ASSIGNED TASK
Leave out the pictures and repeat exactly the lines from the one containing "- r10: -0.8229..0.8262" through the final line of the listing below.

GIVEN MATERIAL
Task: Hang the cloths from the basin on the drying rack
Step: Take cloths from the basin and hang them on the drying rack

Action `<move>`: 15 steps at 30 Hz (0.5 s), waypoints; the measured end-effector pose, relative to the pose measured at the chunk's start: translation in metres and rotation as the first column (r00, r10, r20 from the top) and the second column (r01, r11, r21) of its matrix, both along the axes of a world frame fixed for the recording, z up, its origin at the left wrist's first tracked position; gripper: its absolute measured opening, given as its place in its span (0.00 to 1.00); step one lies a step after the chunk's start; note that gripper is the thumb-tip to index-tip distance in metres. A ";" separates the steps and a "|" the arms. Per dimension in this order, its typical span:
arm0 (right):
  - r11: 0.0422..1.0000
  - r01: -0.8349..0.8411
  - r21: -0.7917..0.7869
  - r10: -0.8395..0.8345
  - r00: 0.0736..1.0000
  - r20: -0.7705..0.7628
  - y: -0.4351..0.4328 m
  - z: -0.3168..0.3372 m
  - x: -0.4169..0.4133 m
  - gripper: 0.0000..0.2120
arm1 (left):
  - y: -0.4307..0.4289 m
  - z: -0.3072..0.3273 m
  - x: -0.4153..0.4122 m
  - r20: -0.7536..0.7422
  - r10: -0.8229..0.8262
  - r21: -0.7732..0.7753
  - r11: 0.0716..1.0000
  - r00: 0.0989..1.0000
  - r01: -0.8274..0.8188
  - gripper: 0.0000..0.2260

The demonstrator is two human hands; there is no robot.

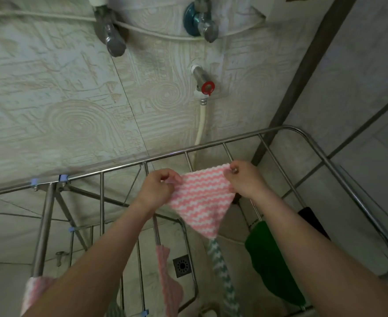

PROBLEM SOLUTION
  - r10: -0.8229..0.8262
  - r21: -0.7732..0.7753
  - r11: 0.0716..1.0000
  - r00: 0.0989..1.0000
  - r01: -0.8274..0.8188
  - gripper: 0.0000..0.2260

The demonstrator is two human hands; there is no robot.

What has been written completes the answer.